La aldaba
Carlos Navarro Antolín
¡Anda, jaleo, jaleo!
De poco un todo
SIN contemplaciones, Emil Cioran divide a la gente entre los que han comprendido y los que no. El número de los primeros es irrisorio, añade. Y en él apenas se encuentran personas que no hayan padecido la experiencia fundamental del fracaso. No dice Cioran qué es lo que han comprendido, pero uno, al verlo asociado al desastre, deduce que se trata del funcionamiento de la vida o, mejor dicho, de la tramoya del gran teatro del mundo, que dijera Calderón de la Barca, dramaturgo de una época donde se atisbaba el clamoroso declive del imperio español y, por tanto, donde era muchísimo más fácil comprender.
El fracaso como revelador del mecanismo inhumano del mundo es una ley general que se aplica igualmente, ay, a nuestras vidas; pero el caso Gadafi es paradigmático. Y presenta la ventaja de que nos permite desengañarnos en cabeza ajena y, mejor aún, en cabeza que ha hecho méritos sobrados para su caída estrepitosa. Estrictamente hablando, Gadafi no está muerto, sino matando, pero es, como ha certificado el Kremlin con frialdad siberiana, "un cadáver político". Y, en consecuencia y según prescribe el políticamente incorrecto refrán, se han apresurado todos a ver quién le da la mayor lanzada. Los primeros, nuestros estirados mandatarios políticos occidentales que hasta hace nada se mataban por darle la mano, por fotografiarse con él, por acudir a sus citas, por invitarle a sus cumbres bilaterales, por reírle las jaimas y por bailarle, más que el agua, el gas y el petróleo. El panorama resulta tan impúdico como ilustrativo.
Hay que reconocer al locuaz Hugo Chávez cierta hidalguía quijotesca y romántica al recordar a grito pelado su vieja amistad con el sátrapa y no negarlo. En cambio, no tienen una actitud muy gallarda, que digamos, la Interpol con su repentina orden de busca y captura, los bancos suizos, congelando las cuentas del dictador a las primeras de cambio, la justicia española, que ha bloqueado la finca malagueña de Gadafi a toda prisa, o la escuela de negocio que expulsa a su hijo en cuanto se acaba el negocio. ¡Qué lección de la escuela!
No vengo a defender a Gadafi.
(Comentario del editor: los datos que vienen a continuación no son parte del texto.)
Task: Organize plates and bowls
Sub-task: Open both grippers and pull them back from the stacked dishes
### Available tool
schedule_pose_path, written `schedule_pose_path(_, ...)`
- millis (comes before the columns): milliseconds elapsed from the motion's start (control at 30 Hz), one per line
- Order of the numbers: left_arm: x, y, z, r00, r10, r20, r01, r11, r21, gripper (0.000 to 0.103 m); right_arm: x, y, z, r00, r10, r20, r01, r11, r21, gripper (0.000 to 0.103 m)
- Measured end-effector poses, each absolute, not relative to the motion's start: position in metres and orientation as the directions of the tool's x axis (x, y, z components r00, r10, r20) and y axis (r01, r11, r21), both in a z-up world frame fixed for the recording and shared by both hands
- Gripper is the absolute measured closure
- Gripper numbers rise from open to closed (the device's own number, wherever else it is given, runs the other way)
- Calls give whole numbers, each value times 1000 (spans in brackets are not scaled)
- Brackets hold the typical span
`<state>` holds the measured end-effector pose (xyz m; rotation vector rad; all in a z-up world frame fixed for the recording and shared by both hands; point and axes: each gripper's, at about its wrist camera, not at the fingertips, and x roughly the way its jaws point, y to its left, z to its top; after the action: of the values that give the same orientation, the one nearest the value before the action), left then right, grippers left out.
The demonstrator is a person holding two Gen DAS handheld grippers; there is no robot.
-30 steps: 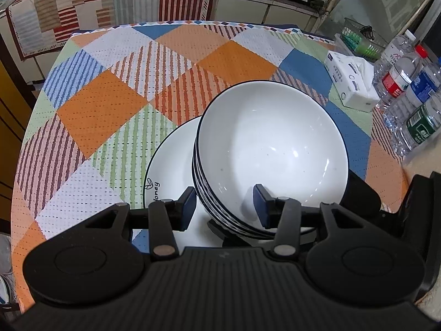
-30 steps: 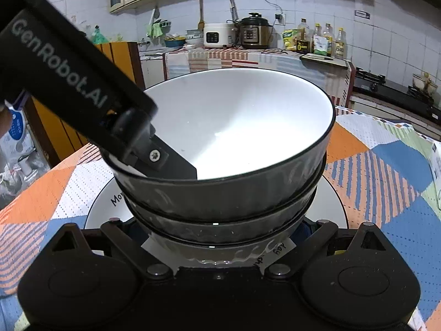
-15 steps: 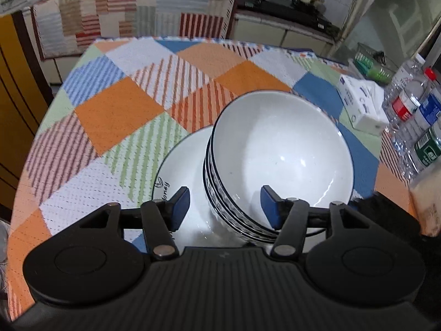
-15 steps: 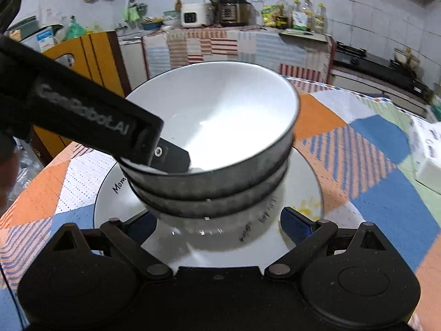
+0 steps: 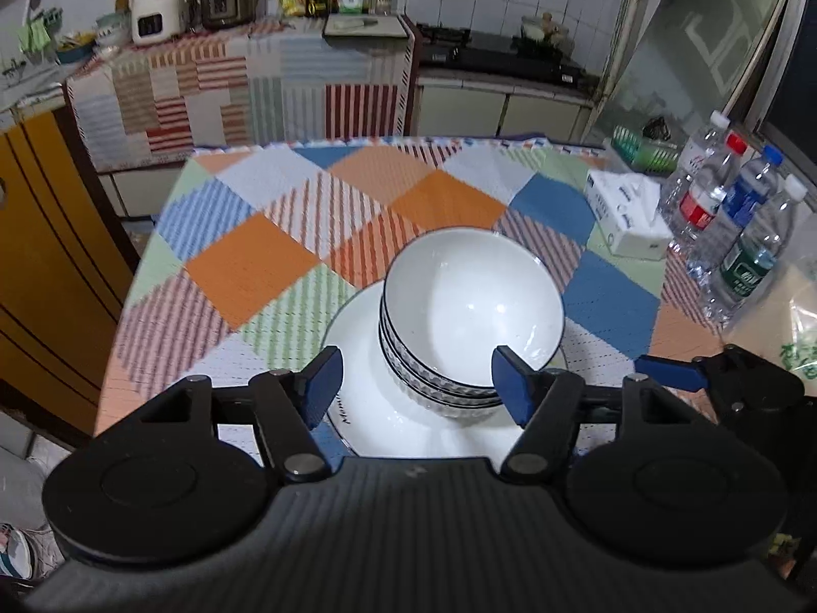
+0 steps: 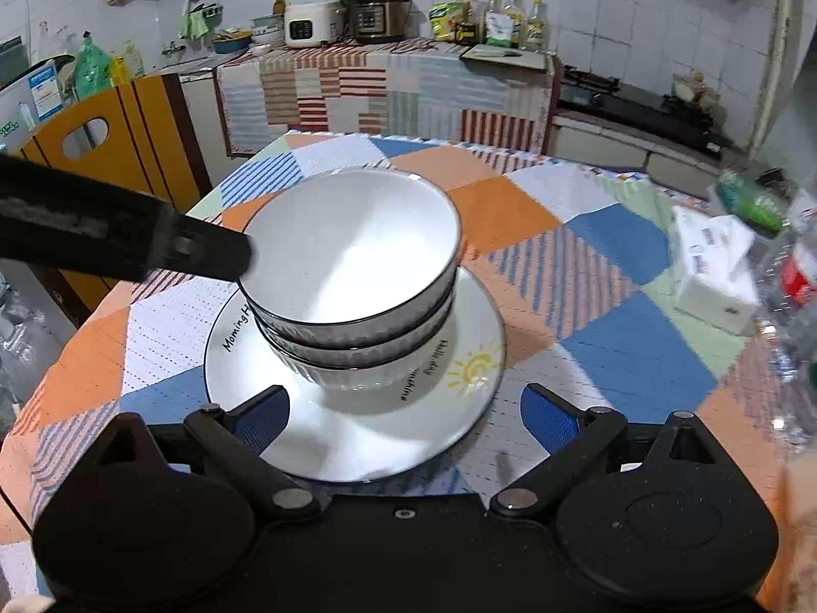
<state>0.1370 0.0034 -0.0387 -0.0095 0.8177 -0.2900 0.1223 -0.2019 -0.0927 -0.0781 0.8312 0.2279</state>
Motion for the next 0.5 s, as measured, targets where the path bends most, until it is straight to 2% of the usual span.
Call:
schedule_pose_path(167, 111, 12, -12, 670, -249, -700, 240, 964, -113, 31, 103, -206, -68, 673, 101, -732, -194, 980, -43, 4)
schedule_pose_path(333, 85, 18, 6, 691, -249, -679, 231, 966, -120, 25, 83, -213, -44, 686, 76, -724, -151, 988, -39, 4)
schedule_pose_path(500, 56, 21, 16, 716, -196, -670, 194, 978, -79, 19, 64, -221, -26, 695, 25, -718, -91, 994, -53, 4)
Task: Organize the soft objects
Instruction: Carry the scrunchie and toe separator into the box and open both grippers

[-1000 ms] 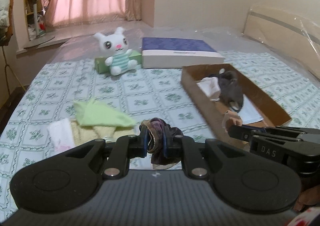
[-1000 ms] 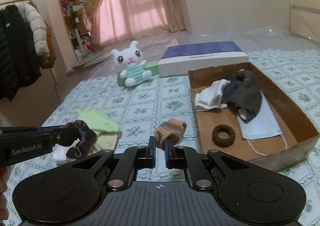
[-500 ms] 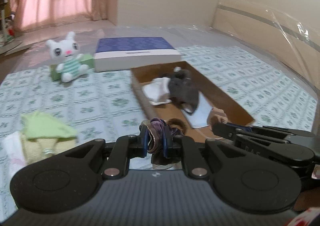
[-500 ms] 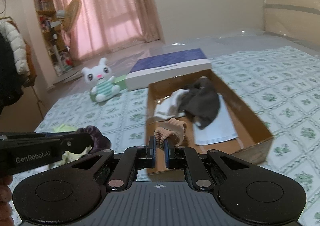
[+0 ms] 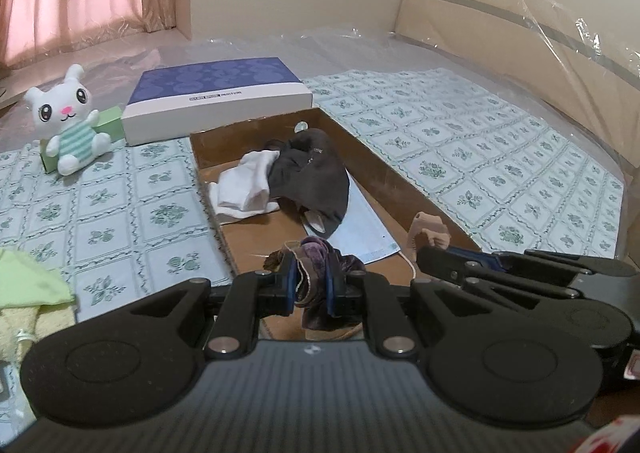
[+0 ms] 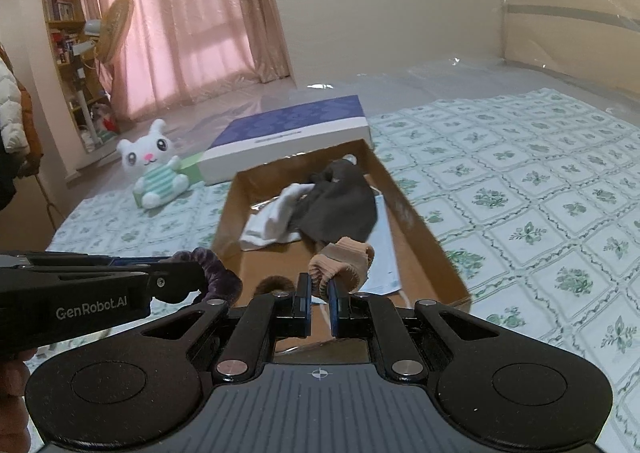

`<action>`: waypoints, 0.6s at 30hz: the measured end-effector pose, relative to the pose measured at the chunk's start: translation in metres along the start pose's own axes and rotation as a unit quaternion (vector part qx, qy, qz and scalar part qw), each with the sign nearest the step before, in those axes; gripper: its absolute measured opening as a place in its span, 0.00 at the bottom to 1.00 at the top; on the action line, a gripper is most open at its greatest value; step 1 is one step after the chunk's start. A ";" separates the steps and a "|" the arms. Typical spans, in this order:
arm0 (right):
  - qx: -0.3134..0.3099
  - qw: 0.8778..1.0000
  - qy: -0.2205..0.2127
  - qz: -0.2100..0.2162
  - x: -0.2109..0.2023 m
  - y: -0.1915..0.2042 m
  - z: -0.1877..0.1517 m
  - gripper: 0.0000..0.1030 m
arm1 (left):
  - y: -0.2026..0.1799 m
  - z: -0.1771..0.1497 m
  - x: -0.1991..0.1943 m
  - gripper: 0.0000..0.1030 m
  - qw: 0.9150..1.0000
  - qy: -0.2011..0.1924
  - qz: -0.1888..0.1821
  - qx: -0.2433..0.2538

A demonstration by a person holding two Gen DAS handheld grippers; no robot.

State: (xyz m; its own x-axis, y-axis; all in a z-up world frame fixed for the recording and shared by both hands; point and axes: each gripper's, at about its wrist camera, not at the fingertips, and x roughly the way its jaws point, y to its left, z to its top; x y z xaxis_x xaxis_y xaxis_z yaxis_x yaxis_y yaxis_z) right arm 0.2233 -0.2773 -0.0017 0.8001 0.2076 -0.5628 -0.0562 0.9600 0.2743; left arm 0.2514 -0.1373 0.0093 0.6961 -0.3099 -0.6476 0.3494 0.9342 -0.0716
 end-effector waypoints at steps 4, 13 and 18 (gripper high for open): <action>-0.003 1.000 0.005 -0.004 0.008 -0.011 0.004 0.08 | -0.004 0.004 0.016 0.13 1.000 0.010 0.002 0.000; -0.008 1.000 0.012 -0.007 0.018 -0.025 0.008 0.08 | -0.005 0.008 0.044 0.27 1.000 0.028 0.005 -0.003; -0.008 1.000 0.018 -0.004 0.022 -0.028 0.008 0.08 | -0.003 0.006 0.050 0.38 0.999 0.035 0.004 0.000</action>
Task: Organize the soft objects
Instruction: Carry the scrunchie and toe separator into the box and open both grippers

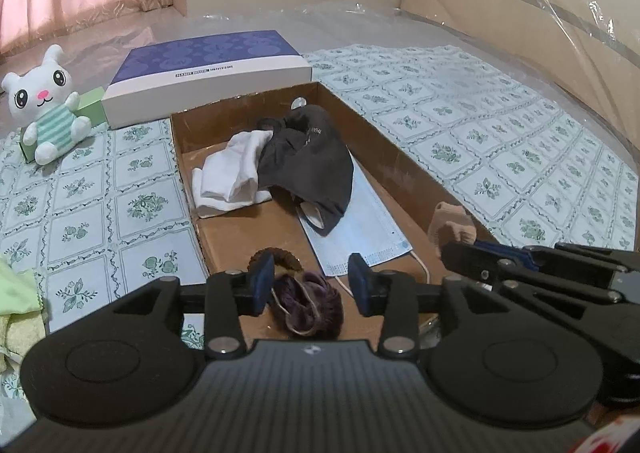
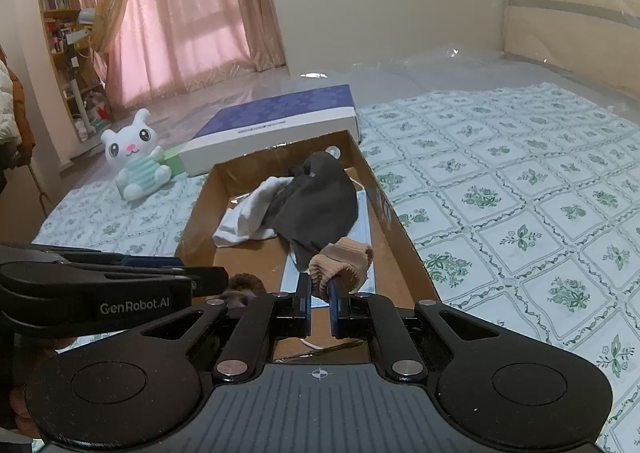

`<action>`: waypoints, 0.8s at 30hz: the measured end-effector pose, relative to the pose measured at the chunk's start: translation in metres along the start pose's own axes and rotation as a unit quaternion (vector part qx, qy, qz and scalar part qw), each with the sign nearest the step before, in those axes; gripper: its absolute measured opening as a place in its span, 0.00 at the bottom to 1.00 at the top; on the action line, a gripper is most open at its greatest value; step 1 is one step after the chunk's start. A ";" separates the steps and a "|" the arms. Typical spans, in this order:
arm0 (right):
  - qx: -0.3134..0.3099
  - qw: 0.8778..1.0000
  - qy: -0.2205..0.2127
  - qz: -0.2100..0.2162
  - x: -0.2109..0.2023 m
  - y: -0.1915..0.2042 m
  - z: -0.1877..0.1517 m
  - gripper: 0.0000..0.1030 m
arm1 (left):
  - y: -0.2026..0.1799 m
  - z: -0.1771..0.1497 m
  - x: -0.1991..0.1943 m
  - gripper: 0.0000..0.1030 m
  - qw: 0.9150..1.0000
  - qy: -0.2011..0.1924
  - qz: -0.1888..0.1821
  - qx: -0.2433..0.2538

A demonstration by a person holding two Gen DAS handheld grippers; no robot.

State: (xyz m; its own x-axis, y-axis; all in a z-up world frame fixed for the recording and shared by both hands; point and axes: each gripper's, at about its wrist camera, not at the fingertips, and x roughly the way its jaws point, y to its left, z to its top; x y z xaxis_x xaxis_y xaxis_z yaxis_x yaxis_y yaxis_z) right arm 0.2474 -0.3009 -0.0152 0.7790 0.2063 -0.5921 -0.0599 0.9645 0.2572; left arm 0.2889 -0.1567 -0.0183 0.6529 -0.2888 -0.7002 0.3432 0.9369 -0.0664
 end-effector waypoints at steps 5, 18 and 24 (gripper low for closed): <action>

Sólo sostengo que se tenían que haber hecho todas estas dignas protestas democráticas y a favor de los derechos humanos y las libertades -que tanto nos conmueven- mucho antes, cuando era un líder estratégico. Ahora y tan a bote pronto, estos hermosos gestos dan mucha grima. Sí nos sirven para que comprendamos, melancólicos y desengañados, lo que viene después del fracaso. Y también para entender por qué Gadafi y los demás dictadores se aferran tan desesperadamente al poder: es su único parapeto ante el abismo. Mientras no lo suelten, todo serán adulaciones. En cuanto se les escape, les espera el desprecio unánime y, acto seguido, las persecuciones de los tribunales internacionales. Persecuciones muy merecidas, sí, pero con un retraso bastante sospechoso, ¿no?